View of layout - Clarendon In the early years of the 20th century a railway station in West London was served by four railway companies, which was unusual in those days of fierce rivalry between the various railway concerns. The four railway companies were the London and North Western (LNWR), the Great Western (GWR), the London Brighton and South Coast (LBSCR) and the London and South Western (LSWR), a combination unique to this one location. All four ran trains to the station because it provided passengers with a rare opportunity to journey across London from north to south or vice versa with but one change of train.

The station was called Addison Road. It still exists today, although the name has been changed to Olympia to reflect its current purpose of serving the well known exhibition halls. It is the great diversity of locomotives and rolling stock from the four companies that makes the station attractive as a subject for a model, particularly so to those club members who individually have an interest in one or other of these companies.
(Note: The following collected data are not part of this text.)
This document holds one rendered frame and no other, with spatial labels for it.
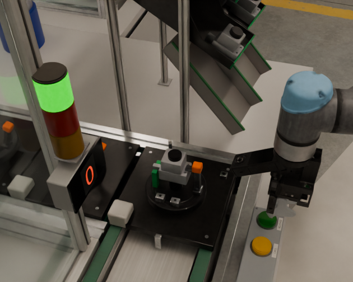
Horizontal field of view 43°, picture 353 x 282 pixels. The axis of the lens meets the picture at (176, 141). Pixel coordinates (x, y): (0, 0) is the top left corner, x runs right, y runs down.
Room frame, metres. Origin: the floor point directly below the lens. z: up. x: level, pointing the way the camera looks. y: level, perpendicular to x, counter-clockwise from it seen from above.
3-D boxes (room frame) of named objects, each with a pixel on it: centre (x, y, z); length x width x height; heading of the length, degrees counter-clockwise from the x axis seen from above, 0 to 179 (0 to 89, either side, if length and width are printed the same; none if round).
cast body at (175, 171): (0.67, 0.01, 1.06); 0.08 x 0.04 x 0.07; 71
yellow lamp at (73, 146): (0.52, 0.18, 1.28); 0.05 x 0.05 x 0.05
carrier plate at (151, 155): (0.67, 0.00, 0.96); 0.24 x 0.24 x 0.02; 71
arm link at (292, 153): (0.58, -0.22, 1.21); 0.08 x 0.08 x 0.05
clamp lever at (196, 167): (0.65, -0.04, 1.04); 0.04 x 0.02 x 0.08; 71
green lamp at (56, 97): (0.52, 0.18, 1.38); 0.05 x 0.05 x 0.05
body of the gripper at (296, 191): (0.57, -0.22, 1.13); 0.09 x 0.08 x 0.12; 71
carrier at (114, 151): (0.75, 0.25, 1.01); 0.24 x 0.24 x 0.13; 71
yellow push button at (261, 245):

Addison Road provides a subject for modelling that satisfies the interests of many more members that a single company station ever could.

View of layout - Clarendon Unfortunately, Addison Road was a very large station, and the Club's resources could not stretch to the building of what would be a large layout. So we have changed history. We have imagined that the LNWR recognised the nascent industrial and commercial development in west London, and the importance of the West London Railway (as the Addison Road line was known) as a north - south artery. The company therefore built a spur off the 'main' line to a compact terminal station, to establish its presence in the area.


The railway crossed the southern fringes of Wormwood Scrubs and ended in the area of Acton known as Clarendon. The station serves the same purpose as Addison Road, that is as an interchange between the same four railway companies.

Additionally, the station was itself a huge source of traffic. The ready access to the railway network - north, west, and south - assisted the growth of industry which made west London so economically important in the first half of the twentieth century.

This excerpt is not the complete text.